Raketen fliegen heute in kurzen Intervallen über das Elendsviertel: Zwei amerikanische Torpedobootzerstörer feiern Silvester.

Vor den Luxushäusern stimmen die italienischen Musikkapellen ihre Neujahrsserenade an, die invalidesten Invaliden der industriellen Reservearmee humpeln aus der Nachbarschaft mit Stühlen heran, das Konzert zu genießen.
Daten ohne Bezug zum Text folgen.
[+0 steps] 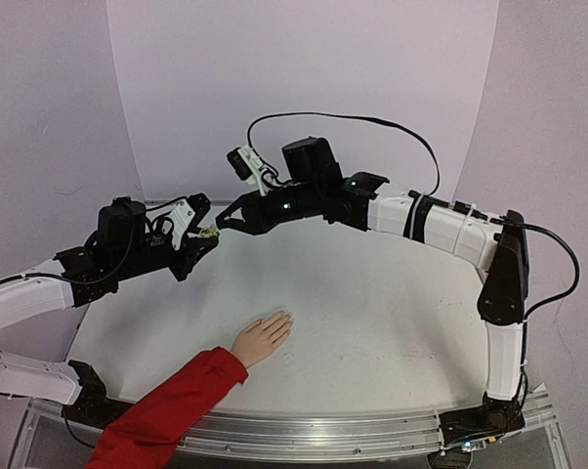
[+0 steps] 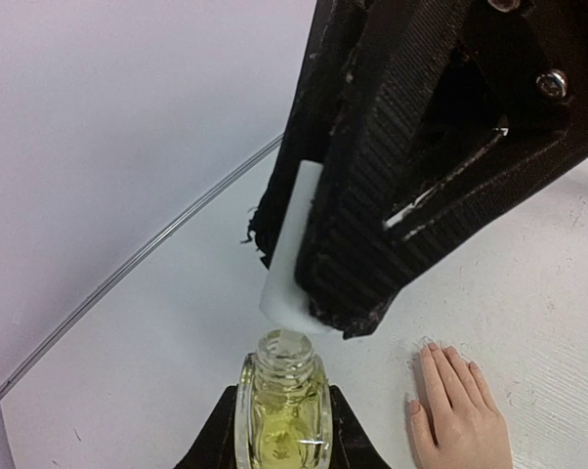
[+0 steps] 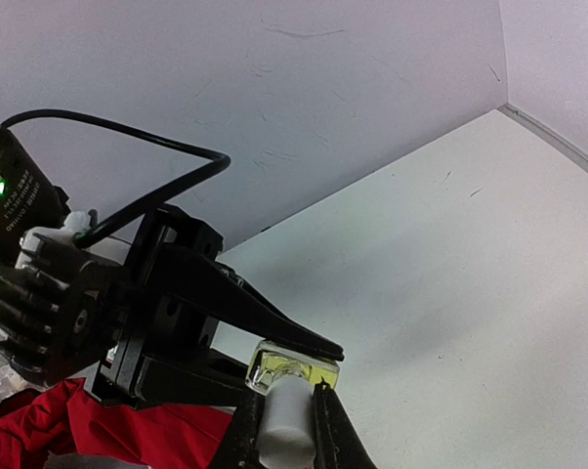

Die armen Huren aus der Gasse Coutellerie sind mitgezogen, mit ihren orangefarbenen, hellgrünen und kobaltblauen Halbstrümpfen, mit ihrer schwarzen, weißen, braunen und gelben Kinderschar, und schauen neidisch zu den lichterfüllten Fenstern empor, in denen es sich sorglos leben ließe. Die Mädchen in den lichterfüllten Fenstern lehnen sich der Musik und den in orangefarbenen, hellgrünen und kobaltblauen Halbstrümpfen und mit ihrer schwarzen, weißen, braunen und gelben Kinderschar aus der Gasse Coutellerie herbeigeeilten armen Huren entgegen, zu denen sie auch einmal gehören werden.

Wenn's das Schicksal nicht anders will. Drüben auf der anderen Hafenseite, jenseits der goldenen, in Sterne zerplatzenden Strahlen des Feuerwerks, hat sich eine Kokotte die prächtigste Villa der Stadt bauen lassen; die Insel zwischen Château d'If und der Hafeneinfahrt heißt ihr zu Ehren »Isle de Gaby«; ihre Perlen im Werte von zwölf Millionen Franken vermachte sie der dankbaren Stadt, das großartige Grabdenkmal auf dem Friedhof Saint-Pierre trägt ihren Namen, und das Andenken dieser Frau, die dem Königreich Portugal ein Ende machte und Marseille bereicherte, wird wie das einer Heiligen verehrt.

Wann war das?

Im Mittelalter?

Nein, Gaby Deslys recte Helene Navratil starb 1923.